* **Requirement**
With pictures left out, output exactly the lines from the line holding "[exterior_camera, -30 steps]" through the end of the data, both included.

* **Collected material**
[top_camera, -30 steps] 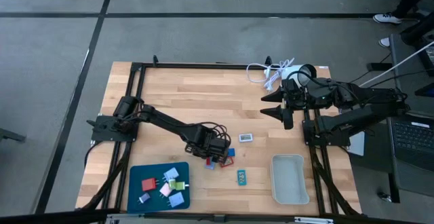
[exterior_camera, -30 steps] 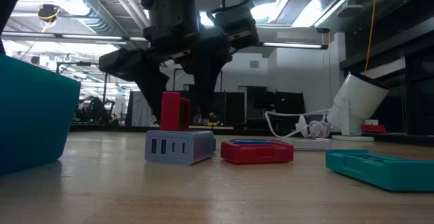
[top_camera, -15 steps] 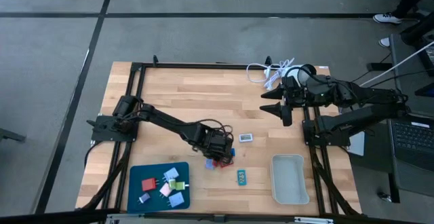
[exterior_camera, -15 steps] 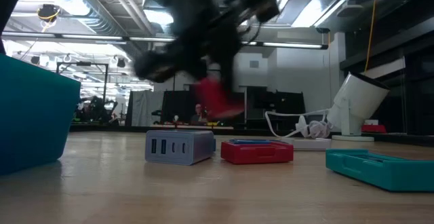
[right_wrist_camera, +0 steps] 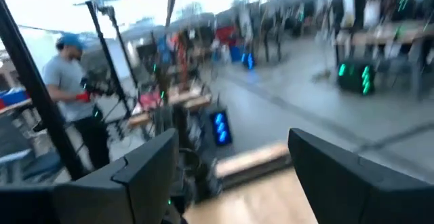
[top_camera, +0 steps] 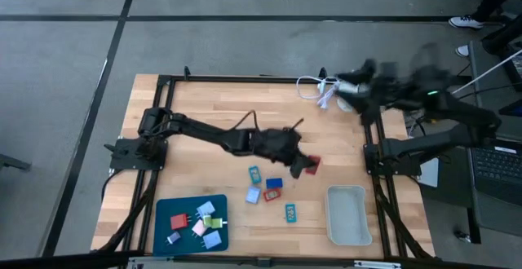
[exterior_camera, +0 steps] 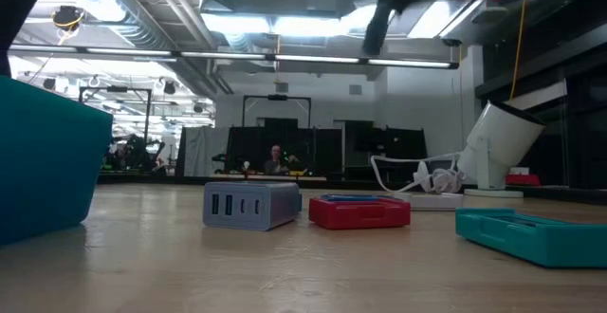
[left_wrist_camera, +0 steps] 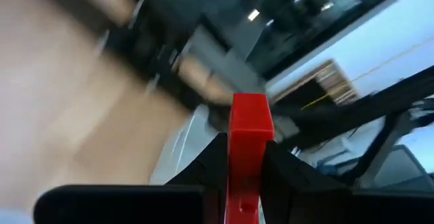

* **Solution to this task**
[exterior_camera, -30 steps] 
[top_camera, -15 steps] 
[exterior_camera, -15 steps] 
[right_wrist_camera, +0 steps] 
[top_camera, +0 steps] 
[exterior_camera, +0 steps] 
[left_wrist_camera, +0 steps] 

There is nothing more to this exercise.